When a conflict is destructive, each party is blaming the other for the conflict, instead of trying to solve the original problem, he added. Each person involved is channeling creative energy into defending himself or herself and attacking the other party, rather than finding a solution that would satisfy both parties. They see their respective positions as irreconcilable, and refuse to look at the problem objectively.
“Conflict gets destructive when people get stuck. It escalates. It goes from you and I sharing a common problem to you being the problem,” Father Hewes said.
Some postures and actions — like crossing your arms, rolling your eyes or raising your voice — also can escalate conflict and turn it into something destructive, O’Brien told the audience.
To illustrate their point, Father Hewes shared the example of a fictional couple trying to plan their honeymoon. The bride wanted to go to Florida, but the groom wanted to go to New York City. The couple tried to compromise by honeymooning in West Virginia, since it was geographically in the middle, but neither was really happy there. The bride resented the groom for being stubborn, while the groom resented the bride for never wanting to do things he liked, Father Hewes said.
Instead of being upset with each other, the couple could have broken down the problem and explored the reasons behind their desired honeymoon destinations, he said. The bride may have realized that she didn’t necessarily need to go Florida, but she did want to go somewhere warm where she could lay on the beach. The groom may have realized that he didn’t necessarily need to go to the Big Apple, but he wanted to go to a large city where he could take in a ball game and a few shows, he said.
Once the pair understood this, they could have chosen a spot — such as Los Angeles — that would satisfy them both, he said.
Transforming a conflict is different than simply finding a solution to a given disagreement or situation, Father Hewes said. When someone transforms a conflict, he or she digs down to find the root cause of the conflict and work from there. Without doing so, the conflict will just keep springing up in different forms, because the situation has not been reconciled, he said.
“When we’re transforming conflict, we’re trying to bring an attitudinal change to the situation. Resolving it is part of it, but conflict transformation looks at how this may be part of a bigger, systematic problem,” Father Hewes said.
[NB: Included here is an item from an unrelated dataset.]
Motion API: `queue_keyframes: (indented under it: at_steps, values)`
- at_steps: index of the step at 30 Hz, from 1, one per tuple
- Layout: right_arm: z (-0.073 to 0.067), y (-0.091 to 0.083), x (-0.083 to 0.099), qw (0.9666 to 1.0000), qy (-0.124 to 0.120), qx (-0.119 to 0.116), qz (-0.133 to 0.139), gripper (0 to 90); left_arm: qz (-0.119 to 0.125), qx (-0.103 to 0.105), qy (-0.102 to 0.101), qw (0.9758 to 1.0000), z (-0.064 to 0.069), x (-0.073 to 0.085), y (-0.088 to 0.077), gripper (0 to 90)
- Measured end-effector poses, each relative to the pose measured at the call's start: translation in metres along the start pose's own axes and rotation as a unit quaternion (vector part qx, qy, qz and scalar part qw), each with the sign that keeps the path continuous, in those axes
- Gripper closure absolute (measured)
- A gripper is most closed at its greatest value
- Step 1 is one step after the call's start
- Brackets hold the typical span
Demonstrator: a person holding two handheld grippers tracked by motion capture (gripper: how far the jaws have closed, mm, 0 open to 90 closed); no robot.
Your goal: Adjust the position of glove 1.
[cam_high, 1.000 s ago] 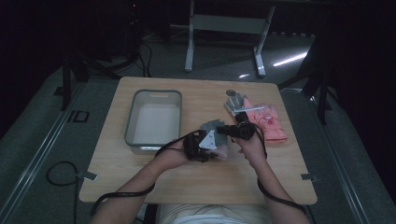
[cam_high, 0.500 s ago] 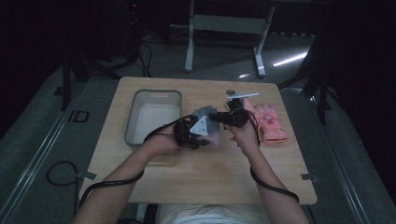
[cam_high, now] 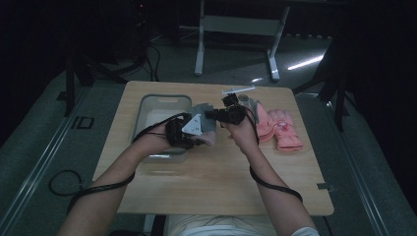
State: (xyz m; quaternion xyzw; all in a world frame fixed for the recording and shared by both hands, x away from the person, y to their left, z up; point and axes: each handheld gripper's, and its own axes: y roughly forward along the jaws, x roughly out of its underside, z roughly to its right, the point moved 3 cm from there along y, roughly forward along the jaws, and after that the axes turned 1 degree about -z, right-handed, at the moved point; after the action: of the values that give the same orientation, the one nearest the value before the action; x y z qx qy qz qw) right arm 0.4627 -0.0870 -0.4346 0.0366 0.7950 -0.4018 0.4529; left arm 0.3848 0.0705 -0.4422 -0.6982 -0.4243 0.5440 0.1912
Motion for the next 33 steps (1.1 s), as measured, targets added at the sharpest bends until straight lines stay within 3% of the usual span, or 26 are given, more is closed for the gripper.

For example, if he bought a lawn mower that was defective, the company might settle with him and give him $1,000, Father Hewes said. This would solve his own conflict, but if there were dozens of other defective lawn mowers, his conflict is part of a much larger problem, and simply paying him won’t solve that problem.
The audience seemed to eagerly grasp the concepts the presenters talked about, Father Hewes said.
“Hopefully we gave them some things to think about, some skills to ponder,” he said.